DATA:
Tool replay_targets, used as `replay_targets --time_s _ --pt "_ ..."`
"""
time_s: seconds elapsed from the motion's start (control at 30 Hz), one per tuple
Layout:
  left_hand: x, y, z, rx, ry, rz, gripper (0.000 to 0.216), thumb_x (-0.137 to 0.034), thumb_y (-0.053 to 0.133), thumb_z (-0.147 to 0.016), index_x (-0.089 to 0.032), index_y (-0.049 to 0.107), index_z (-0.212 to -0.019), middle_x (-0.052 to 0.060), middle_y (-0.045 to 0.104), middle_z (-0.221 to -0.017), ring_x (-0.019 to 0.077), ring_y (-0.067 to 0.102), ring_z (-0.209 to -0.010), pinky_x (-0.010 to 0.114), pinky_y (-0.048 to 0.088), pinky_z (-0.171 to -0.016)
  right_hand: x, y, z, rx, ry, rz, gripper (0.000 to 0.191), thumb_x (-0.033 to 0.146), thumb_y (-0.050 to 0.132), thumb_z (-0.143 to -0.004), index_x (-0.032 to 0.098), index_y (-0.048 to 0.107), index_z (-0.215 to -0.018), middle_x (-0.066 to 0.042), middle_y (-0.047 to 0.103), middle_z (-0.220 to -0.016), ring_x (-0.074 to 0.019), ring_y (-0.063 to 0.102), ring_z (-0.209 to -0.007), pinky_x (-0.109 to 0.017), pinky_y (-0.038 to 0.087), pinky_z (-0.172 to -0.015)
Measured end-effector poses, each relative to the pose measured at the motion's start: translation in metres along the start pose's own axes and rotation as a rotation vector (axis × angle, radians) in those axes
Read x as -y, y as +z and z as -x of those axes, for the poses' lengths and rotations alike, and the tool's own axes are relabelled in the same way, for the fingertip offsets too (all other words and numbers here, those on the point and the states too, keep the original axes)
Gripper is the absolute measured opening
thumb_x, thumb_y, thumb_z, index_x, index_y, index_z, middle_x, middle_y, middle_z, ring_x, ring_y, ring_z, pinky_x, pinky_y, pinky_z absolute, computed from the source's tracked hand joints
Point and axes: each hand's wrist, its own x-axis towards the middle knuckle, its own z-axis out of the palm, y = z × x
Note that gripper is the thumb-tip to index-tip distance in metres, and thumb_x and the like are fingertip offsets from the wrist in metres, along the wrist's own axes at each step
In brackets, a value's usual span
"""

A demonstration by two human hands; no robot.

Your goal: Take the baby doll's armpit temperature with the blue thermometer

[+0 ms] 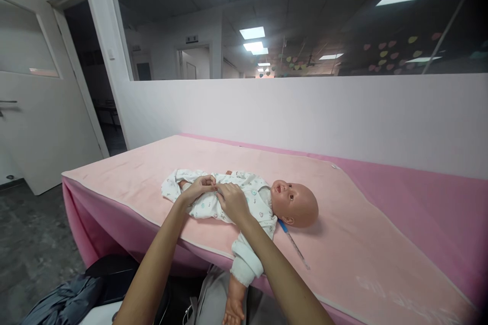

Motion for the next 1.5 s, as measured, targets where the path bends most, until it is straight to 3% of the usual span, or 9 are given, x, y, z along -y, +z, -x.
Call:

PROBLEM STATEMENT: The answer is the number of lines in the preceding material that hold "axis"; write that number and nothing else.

RESULT OF THE TASK: 2